WHAT TO PRODUCE:
Reproduce the listing below exactly, from its first line down to and including the line with "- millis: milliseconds".

RECORDS SUPPLIED:
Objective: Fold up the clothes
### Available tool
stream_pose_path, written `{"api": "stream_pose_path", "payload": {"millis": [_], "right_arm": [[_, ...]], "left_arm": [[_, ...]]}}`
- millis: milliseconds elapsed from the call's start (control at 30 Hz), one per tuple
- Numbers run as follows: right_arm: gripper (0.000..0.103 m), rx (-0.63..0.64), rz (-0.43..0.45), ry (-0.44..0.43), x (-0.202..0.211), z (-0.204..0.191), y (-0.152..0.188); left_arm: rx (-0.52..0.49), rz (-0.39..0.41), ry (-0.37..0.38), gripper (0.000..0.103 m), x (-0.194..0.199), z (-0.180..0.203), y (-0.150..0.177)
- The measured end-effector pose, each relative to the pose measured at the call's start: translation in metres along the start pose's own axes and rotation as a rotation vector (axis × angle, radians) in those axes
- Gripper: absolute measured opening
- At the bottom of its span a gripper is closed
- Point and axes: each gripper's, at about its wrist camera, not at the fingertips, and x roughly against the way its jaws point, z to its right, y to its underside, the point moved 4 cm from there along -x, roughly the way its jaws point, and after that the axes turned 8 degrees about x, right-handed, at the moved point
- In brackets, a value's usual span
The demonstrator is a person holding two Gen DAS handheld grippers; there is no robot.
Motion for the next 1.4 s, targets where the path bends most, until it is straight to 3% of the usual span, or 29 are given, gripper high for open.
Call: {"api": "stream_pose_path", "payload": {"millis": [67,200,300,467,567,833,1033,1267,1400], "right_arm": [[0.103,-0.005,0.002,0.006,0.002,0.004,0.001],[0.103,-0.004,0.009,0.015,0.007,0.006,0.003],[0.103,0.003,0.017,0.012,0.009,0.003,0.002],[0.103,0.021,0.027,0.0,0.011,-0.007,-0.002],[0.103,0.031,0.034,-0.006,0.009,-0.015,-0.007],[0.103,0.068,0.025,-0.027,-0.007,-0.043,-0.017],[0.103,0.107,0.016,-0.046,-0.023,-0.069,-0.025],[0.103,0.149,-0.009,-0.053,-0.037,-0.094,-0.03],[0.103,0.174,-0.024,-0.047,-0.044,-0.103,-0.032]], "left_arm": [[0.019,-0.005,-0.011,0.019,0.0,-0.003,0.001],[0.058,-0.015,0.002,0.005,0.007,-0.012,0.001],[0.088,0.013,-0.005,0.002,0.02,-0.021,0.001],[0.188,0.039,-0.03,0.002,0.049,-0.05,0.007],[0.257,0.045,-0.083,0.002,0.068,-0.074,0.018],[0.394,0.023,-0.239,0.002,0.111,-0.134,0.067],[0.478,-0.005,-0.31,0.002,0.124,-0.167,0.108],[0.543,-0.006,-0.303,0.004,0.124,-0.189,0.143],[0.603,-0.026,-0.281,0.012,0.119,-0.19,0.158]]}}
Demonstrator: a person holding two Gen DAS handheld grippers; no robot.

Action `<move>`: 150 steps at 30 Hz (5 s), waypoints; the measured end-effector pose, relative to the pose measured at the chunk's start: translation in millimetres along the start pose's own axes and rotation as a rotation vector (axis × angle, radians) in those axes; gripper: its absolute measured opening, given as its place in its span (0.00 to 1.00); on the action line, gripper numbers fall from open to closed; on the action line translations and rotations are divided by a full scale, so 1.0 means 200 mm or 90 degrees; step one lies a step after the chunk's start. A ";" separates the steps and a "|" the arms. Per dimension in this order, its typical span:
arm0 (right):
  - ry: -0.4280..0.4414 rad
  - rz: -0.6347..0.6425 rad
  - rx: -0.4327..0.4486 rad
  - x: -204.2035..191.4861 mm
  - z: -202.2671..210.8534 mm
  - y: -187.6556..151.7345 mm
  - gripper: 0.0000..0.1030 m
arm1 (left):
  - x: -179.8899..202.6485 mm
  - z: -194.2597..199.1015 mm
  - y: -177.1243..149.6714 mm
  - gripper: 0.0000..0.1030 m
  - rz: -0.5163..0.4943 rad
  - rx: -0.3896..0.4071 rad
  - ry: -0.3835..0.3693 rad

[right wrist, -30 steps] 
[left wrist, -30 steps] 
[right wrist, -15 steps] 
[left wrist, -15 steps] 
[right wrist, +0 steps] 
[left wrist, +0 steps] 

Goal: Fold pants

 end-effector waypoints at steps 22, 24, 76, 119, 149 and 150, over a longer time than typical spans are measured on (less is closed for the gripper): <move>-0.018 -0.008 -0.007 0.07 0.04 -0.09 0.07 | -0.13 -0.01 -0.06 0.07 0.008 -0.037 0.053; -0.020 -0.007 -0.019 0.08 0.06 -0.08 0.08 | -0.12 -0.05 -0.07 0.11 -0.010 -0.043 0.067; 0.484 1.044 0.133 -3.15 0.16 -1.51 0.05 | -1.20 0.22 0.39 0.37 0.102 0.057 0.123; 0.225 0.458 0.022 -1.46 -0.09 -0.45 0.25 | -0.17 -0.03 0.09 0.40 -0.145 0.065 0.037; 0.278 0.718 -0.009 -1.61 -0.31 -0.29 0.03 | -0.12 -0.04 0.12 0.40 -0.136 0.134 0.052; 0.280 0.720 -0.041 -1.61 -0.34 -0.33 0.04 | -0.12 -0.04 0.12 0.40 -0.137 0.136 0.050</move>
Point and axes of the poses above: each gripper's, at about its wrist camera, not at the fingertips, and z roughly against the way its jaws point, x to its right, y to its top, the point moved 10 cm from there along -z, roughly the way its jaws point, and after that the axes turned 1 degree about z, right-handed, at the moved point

RESULT OF THIS TASK:
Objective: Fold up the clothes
### Available tool
stream_pose_path, written `{"api": "stream_pose_path", "payload": {"millis": [_], "right_arm": [[_, ...]], "left_arm": [[_, ...]]}}`
- millis: milliseconds elapsed from the call's start (control at 30 Hz), one per tuple

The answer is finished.